¿Escépticos y sabios?
LOS OTROS DÍAS OÍ UNA INTERESANte declaración del biólogo Richard Dawkins. Al reflexionar sobre sus potenciales contribuciones como intelectual público, hizo énfasis en el hecho de que podría ayudar a cultivar el “escepticismo” —y por consiguiente una posición favorable al “método científico”— entre la opinión.
Intuyo que es una posición que tiene una acogida amplia, quizás incluso abrumadoramente amplia, entre públicos letrados en nuestro país (y no sólo en él). Déjenme, sin embargo, remar aquí un poco contracorriente, a ver hasta dónde llego.

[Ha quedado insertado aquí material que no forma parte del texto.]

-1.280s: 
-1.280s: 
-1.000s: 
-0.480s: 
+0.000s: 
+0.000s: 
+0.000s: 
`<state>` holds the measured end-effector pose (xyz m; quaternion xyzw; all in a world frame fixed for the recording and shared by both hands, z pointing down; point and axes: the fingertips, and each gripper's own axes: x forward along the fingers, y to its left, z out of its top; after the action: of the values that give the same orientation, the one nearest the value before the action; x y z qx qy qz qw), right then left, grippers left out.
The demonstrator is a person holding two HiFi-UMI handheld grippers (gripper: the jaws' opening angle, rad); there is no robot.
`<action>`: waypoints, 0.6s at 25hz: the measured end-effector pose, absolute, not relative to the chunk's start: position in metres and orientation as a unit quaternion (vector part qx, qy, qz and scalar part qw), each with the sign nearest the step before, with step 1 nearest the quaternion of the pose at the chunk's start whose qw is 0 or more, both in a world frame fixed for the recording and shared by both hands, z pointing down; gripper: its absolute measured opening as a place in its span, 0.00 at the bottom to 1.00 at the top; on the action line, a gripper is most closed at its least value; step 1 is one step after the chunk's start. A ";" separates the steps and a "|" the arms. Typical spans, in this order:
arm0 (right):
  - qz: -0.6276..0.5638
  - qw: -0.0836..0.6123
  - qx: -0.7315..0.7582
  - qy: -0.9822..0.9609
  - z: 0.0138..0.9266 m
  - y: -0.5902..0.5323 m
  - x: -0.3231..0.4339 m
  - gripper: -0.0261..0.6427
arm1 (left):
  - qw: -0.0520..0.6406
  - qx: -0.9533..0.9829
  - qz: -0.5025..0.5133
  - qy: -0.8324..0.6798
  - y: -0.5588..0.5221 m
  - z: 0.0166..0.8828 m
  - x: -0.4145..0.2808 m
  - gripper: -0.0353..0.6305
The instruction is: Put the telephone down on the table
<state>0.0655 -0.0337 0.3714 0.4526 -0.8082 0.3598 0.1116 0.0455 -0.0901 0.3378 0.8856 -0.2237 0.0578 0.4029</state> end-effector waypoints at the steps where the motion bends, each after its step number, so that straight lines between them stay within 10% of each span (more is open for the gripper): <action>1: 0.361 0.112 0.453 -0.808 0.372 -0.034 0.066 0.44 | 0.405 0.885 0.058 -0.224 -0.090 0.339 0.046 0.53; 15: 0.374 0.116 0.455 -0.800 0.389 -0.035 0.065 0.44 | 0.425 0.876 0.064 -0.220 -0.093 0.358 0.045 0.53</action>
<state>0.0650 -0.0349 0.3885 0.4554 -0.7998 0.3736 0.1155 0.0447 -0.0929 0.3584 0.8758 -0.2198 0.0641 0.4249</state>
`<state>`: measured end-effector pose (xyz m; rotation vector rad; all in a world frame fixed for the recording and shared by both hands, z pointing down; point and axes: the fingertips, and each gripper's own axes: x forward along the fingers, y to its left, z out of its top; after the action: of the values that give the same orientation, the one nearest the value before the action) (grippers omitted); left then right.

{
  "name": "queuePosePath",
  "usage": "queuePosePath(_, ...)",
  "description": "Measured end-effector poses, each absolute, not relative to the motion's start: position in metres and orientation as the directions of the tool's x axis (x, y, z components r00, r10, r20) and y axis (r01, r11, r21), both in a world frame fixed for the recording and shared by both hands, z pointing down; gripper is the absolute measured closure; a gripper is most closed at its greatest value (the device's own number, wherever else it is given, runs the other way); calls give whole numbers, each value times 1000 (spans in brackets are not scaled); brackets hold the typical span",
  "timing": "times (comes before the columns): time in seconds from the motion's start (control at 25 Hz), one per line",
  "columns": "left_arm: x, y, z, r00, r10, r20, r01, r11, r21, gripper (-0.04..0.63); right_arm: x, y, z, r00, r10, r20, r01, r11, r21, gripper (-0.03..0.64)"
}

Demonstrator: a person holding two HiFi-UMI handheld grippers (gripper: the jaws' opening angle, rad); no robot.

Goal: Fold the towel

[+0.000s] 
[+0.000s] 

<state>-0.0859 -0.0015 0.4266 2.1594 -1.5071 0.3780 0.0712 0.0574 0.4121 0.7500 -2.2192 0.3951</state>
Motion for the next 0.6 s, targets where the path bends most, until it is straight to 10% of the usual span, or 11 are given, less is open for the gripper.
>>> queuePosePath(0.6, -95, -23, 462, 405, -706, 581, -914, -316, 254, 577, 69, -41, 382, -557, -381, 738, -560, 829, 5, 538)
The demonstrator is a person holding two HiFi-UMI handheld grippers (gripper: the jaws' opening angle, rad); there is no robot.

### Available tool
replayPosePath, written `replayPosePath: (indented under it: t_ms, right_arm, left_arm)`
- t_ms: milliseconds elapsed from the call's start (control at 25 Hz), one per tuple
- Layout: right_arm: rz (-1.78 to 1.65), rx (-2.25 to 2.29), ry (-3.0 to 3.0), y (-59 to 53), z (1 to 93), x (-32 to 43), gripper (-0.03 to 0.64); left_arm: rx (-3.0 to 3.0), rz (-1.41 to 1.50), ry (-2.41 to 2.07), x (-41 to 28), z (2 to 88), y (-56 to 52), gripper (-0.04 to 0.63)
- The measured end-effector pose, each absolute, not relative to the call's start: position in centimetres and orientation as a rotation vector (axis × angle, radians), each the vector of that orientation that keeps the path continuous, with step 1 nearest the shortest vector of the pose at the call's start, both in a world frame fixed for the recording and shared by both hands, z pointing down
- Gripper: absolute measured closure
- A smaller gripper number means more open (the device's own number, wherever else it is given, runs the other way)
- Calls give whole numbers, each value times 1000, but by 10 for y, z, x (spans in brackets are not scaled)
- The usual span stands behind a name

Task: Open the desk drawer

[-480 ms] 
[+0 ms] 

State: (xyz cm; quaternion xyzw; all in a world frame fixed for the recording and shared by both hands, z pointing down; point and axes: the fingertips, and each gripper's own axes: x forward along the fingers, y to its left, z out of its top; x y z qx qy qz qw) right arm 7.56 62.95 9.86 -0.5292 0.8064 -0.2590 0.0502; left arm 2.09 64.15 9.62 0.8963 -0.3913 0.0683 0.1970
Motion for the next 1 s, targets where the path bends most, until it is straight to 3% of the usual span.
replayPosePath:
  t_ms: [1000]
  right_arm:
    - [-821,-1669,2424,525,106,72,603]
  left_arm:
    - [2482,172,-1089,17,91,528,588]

Lo primero que debo observar es que el escepticismo puede ser, tanto como la credulidad, patentemente absurdo. Por ejemplo, hubo un tiempo en el que a ciertos círculos les dio por decir que los Estados Unidos en realidad no habían llegado a la Luna y que todo se trataba de un complot propagandístico de una agencia de seguridad (digamos, la CIA). Especies análogas circularon con motivo de los atentados del 11 de septiembre, que cumplen este año dos décadas.
Vamos más allá: muchas de las corrientes más malsanas y más destructivas de la vida pública se apoyan en el escepticismo y el derecho a dudar. Esa es una cosas que tienen en común los negacionistas del Holocausto, los trumpistas, los antivacunas, Cabal y demás personajes que se quieran meter en la lista.
Por consiguiente, habría que convenir en que hay escepticismos malos e incluso intolerables (lo mismo se aplica a la duda y a la propia razonabilidad). El siguiente —y más drástico— paso es entender que diferenciar los escepticismos lúcidos y constructivos de los descabellados no es tan fácil ni tan rectilíneo como parecería. ¿La CIA hace maquinaciones? Claro. De hecho, es su oficio. ¿Y acaso tú estuviste ahí para atestiguar que en realidad las naves que algunos vieron en las pantallas alunizaron? Antes de lanzar los brazos al aire, piense el lector en cómo contestaría a estos desafíos si su vida dependiera de la capacidad de cambiar la opinión de un interlocutor atrincherado en ese escepticismo.
¿No es fácil, eh? Bueno, a esa misma conclusión llegaron hace rato tres brillantes investigadores —Cook, Shadish y Campbell—, que quizás merezcan el blasón de pioneros del método experimental en las ciencias sociales (y de abuelos intelectuales de los premios nobel de Economía de este año). Eso los llevó a escribir (cito de memoria) que “nadie se imagina en cuánta credulidad colectiva se basa la ciencia” para funcionar.
Cierto: también hay credulidades inteligentes y estúpidas. Y toda una zona gris que cae entre esos dos extremos. ¿Cómo orientarnos? La respuesta más o menos obvia tiene implicaciones difíciles de digerir: cultivando el gusto, de manera análoga a como lo hace un catador de café o un marchante de arte. Los operadores de éxito, por supuesto, son diferentes para cada disciplina. Pero es la exposición continua a ciertas prácticas y rutinas lo que permite a alguien separar relativamente bien entre el escepticismo (o la confianza) que vale la pena atesorar y la basura. Nunca se dice cómo lograr que esta clase de formación llegue a todos los públicos.
Está el sentido común, dirán algunos. Pero sabemos que a veces protege y a veces conduce a exabruptos. Como siempre, mi conclusión no es que “todo vale”, sino que hay que desconfiar de las recetas fáciles. En particular, la retórica liberal debería aprender a ser un poco más escéptica frente a los poderes salvíficos del escepticismo. A veces este conduce a deslumbrantes florecimientos de la razón. A veces, al oscurantismo y la ferocidad. En los tiempos que corren, es fundamental entender que, por un lado, necesitamos del diálogo entre saber científico y debate político, pero que, por otro, ese diálogo —contra ilusiones ilustradas más bien ingenuas— es intrínsecamente difícil.